■ **Required work**
Please write out word for word the opening lines of the material, including the line with "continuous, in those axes" as the last.

■ **Records for processing**
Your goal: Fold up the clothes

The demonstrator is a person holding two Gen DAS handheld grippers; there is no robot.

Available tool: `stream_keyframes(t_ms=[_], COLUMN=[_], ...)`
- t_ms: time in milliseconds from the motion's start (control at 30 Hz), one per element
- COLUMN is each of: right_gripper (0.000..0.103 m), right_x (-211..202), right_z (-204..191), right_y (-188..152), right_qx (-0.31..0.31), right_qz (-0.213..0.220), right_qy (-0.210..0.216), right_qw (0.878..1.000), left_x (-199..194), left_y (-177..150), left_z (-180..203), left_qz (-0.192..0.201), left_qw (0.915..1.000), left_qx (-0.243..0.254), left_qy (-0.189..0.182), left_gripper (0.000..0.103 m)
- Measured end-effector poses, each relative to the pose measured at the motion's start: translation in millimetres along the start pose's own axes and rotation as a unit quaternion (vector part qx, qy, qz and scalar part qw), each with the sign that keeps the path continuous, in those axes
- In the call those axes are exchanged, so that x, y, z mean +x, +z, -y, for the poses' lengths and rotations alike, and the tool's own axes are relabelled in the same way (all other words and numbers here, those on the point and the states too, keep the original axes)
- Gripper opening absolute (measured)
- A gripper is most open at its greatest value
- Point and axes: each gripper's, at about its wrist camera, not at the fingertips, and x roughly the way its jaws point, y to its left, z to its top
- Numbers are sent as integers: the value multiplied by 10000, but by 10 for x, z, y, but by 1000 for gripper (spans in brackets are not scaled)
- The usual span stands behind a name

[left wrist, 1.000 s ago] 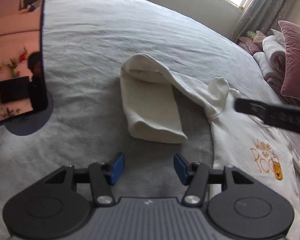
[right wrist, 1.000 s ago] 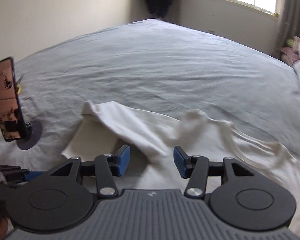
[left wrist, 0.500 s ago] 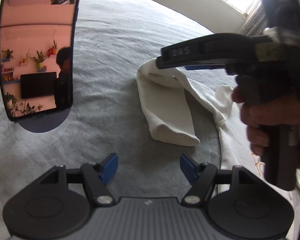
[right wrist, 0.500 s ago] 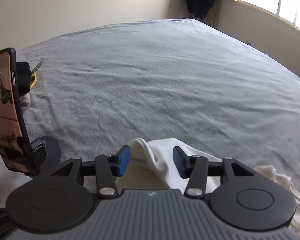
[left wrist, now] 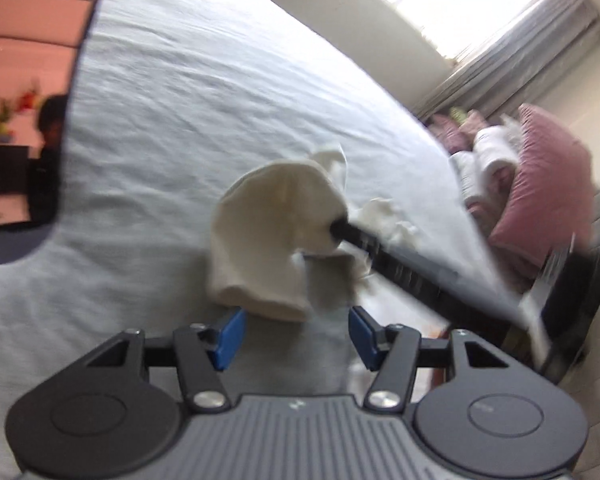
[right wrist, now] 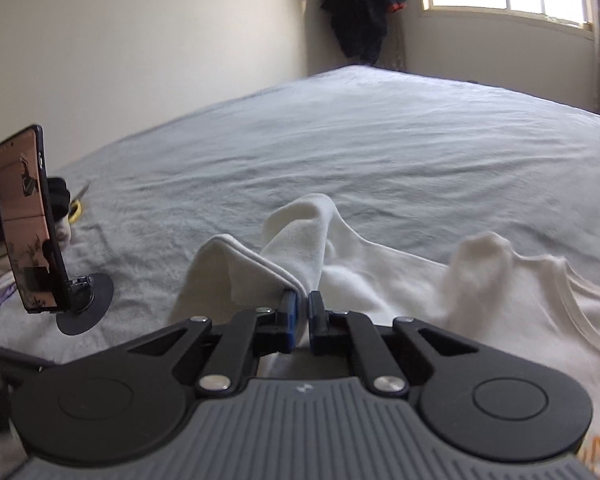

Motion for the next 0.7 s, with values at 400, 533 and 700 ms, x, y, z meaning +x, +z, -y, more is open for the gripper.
stream_keyframes(t_ms=[400,533,700], right_gripper=[0,0,2], right_x=[-20,-5,36], right_z=[420,507,408], right_y=[-456,-450,-403], right_qx=[1201,1469,1289], right_qz=[-7,-50,-119], right_qy=[582,865,890], right_qw=[9911,9853,9876], left_x=[316,402,348], left_y=[115,156,239], left_z=[-42,-179,-228], left_qz=[271,421,722], left_qw=[9833,9679,9559], left_qx=[-1783,-2478,-2834], left_qy=[-246,59,271], left_gripper=[75,75,74])
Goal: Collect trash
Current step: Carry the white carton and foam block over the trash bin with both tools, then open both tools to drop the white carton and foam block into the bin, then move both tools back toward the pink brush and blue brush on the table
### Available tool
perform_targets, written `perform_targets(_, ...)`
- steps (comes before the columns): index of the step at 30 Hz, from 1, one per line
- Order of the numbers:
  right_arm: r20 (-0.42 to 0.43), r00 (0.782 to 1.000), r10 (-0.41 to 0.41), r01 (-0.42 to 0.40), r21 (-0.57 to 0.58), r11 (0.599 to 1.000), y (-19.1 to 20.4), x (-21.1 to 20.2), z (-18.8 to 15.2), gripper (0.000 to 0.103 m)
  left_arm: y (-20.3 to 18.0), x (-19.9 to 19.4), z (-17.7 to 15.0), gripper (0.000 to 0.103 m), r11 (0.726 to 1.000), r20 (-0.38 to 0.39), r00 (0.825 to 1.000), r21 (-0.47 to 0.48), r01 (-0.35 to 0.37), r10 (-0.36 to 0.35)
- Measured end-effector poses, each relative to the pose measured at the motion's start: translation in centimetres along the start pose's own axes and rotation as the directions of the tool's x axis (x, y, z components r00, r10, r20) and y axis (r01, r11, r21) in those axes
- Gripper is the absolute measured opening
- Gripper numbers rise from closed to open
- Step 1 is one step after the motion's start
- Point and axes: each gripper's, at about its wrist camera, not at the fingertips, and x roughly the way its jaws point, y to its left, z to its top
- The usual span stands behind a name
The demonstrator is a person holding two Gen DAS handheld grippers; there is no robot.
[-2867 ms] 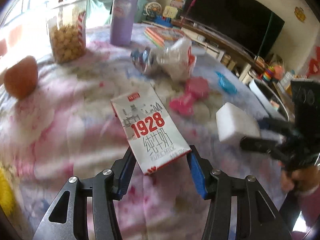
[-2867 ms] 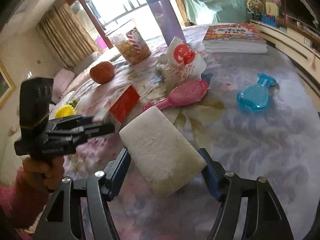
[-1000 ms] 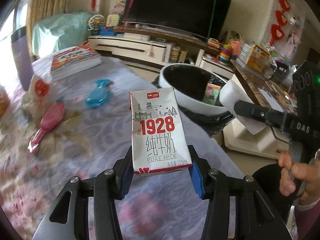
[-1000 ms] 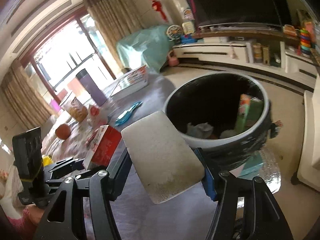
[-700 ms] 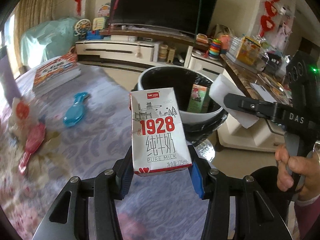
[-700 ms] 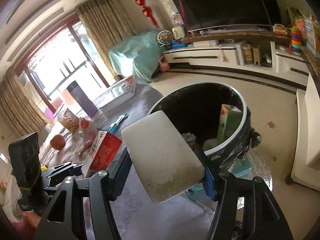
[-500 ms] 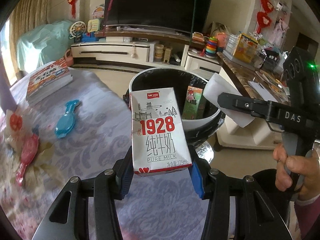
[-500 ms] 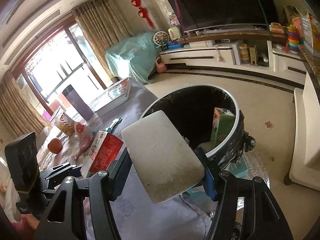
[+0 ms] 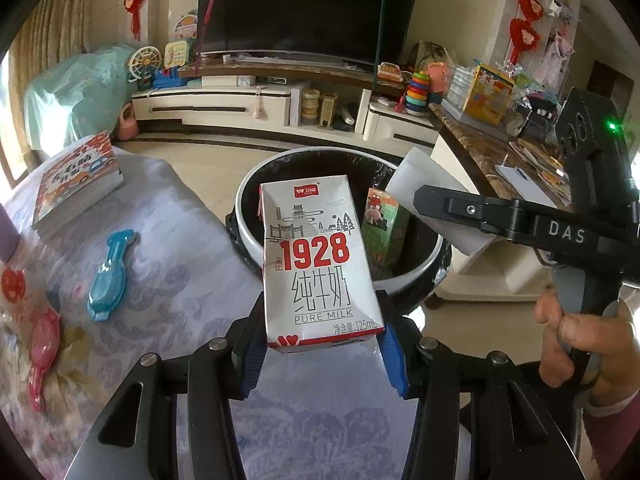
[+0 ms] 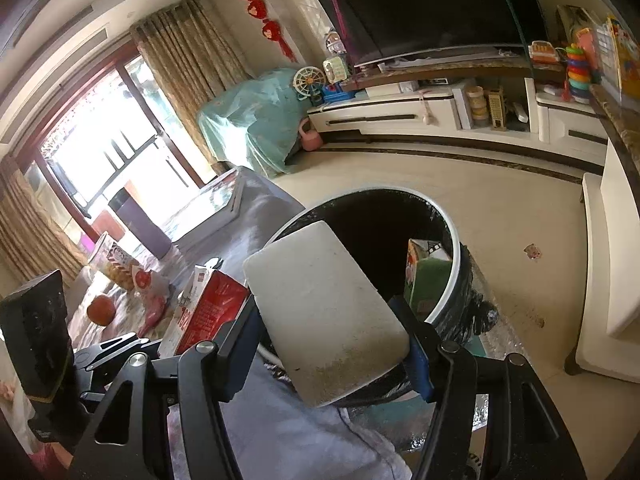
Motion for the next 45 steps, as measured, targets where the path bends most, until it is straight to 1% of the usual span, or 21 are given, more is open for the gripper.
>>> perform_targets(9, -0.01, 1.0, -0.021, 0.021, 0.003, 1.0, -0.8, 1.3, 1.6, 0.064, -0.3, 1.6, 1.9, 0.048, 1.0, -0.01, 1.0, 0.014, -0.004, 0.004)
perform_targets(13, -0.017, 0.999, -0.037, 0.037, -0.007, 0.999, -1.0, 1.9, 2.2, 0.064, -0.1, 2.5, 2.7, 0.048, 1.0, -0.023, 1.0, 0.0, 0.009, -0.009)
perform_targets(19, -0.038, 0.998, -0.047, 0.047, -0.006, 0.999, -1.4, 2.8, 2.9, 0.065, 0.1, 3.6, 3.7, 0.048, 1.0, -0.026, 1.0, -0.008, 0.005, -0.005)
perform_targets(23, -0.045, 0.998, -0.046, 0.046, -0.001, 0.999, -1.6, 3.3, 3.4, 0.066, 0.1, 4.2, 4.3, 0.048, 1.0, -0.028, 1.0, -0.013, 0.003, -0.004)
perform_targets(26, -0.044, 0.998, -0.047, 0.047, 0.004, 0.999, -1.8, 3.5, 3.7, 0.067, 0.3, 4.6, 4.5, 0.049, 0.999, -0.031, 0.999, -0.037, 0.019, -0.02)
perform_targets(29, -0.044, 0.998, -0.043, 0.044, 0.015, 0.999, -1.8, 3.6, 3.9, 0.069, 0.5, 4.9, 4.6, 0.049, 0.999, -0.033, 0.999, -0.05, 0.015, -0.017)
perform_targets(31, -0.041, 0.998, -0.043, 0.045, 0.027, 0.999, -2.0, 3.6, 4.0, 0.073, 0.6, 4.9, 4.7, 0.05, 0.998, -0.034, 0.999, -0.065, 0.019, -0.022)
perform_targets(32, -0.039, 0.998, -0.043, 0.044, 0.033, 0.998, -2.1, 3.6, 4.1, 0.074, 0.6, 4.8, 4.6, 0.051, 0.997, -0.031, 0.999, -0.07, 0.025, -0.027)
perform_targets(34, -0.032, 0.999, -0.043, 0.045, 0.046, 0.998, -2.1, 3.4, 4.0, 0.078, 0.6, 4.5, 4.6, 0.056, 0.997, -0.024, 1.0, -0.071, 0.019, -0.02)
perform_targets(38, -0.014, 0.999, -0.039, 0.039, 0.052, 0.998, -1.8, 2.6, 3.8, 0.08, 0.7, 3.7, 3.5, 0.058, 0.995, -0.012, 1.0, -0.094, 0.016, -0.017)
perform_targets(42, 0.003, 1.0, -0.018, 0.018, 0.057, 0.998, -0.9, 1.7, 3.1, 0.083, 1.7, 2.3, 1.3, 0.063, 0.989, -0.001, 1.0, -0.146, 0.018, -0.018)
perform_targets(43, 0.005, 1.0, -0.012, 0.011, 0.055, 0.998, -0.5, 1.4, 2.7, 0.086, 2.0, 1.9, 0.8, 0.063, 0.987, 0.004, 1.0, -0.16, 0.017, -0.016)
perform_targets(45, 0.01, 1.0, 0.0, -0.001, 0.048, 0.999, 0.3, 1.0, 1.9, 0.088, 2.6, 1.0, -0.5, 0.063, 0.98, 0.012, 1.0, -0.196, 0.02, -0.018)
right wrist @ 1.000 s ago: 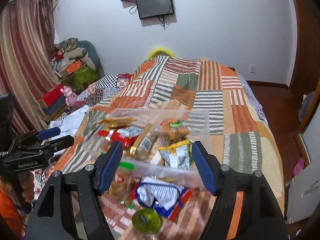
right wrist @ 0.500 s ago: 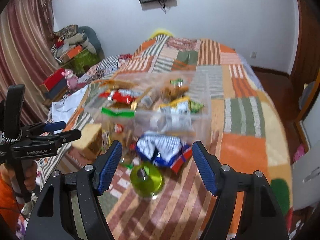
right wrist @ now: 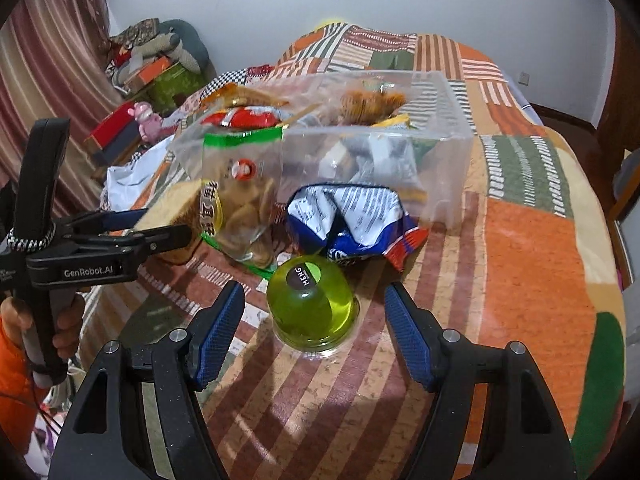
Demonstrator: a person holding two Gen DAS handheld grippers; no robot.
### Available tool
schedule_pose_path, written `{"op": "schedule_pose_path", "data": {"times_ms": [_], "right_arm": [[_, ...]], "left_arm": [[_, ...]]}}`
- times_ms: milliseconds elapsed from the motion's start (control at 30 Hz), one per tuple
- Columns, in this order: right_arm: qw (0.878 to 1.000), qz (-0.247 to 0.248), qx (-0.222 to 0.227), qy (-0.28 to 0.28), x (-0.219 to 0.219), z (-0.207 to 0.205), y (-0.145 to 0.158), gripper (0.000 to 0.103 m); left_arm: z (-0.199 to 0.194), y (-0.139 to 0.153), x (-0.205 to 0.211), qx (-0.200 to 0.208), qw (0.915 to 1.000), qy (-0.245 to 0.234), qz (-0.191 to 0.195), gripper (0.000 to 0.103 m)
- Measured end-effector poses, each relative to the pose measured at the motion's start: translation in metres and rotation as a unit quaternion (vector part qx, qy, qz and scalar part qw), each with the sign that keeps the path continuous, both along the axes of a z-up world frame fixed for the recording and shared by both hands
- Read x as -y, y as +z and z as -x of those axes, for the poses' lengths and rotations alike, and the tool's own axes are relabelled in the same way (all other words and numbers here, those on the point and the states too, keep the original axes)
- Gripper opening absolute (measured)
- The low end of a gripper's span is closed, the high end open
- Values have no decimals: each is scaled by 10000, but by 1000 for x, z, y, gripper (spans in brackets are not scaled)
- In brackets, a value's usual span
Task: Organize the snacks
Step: 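Grasp the wrapped bread loaf with left tool while right tool grasps green jelly cup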
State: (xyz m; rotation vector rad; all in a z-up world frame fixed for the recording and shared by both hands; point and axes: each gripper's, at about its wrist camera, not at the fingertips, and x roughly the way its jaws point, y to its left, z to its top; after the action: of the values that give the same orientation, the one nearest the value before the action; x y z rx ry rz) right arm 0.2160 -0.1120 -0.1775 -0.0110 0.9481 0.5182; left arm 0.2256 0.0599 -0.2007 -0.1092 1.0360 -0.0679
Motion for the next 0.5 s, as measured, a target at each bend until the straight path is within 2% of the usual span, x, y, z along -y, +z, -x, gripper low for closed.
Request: {"op": "schedule_pose_path", "data": {"times_ms": [67, 200, 367, 400, 500], "right_arm": [[10000, -3, -41, 37, -1, -1, -2, 61], [9999, -9, -62, 95, -5, -1, -6, 59], [9999, 57, -31, 103, -5, -3, -8, 46], [9999, 40, -45, 104, -5, -4, -9, 47], [9999, -33, -59, 89, -3, -4, -9, 47]], "left_arm": [[-4, -5, -2, -26, 10000, 39, 24, 82], [-12, -13, -3, -100, 9998, 72, 140, 82], [-14, -17, -1, 8, 9999, 79, 90, 81], [-13, -18, -2, 45, 9999, 84, 95, 79], [-13, -18, -1, 97, 9999, 64, 83, 62]]}}
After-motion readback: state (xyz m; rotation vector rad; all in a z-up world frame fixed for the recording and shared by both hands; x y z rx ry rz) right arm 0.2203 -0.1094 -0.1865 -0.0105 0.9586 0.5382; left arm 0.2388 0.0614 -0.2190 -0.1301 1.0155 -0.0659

■ **Answer box**
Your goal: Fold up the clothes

The demonstrator is a person holding two Gen DAS handheld grippers; there is no robot.

Available tool: `stream_keyframes(t_ms=[_], COLUMN=[_], ...)`
- t_ms: time in milliseconds from the motion's start (control at 30 Hz), one per element
- COLUMN is each of: right_gripper (0.000..0.103 m), right_x (-211..202), right_z (-204..191), right_y (-188..152), right_qx (-0.31..0.31), right_qz (-0.213..0.220), right_qy (-0.210..0.216), right_qw (0.878..1.000), left_x (-199..194), left_y (-177..150), left_z (-180..203), left_qz (-0.192..0.201), left_qw (0.915..1.000), left_qx (-0.243..0.254), left_qy (-0.189..0.182), left_gripper (0.000..0.103 m)
- Measured end-effector poses, each relative to the pose measured at the motion's start: translation in millimetres along the start pose's own axes and rotation as a unit quaternion (vector part qx, qy, qz and scalar part qw), each with the sign that keeps the path continuous, in those axes

There is nothing else to this exercise.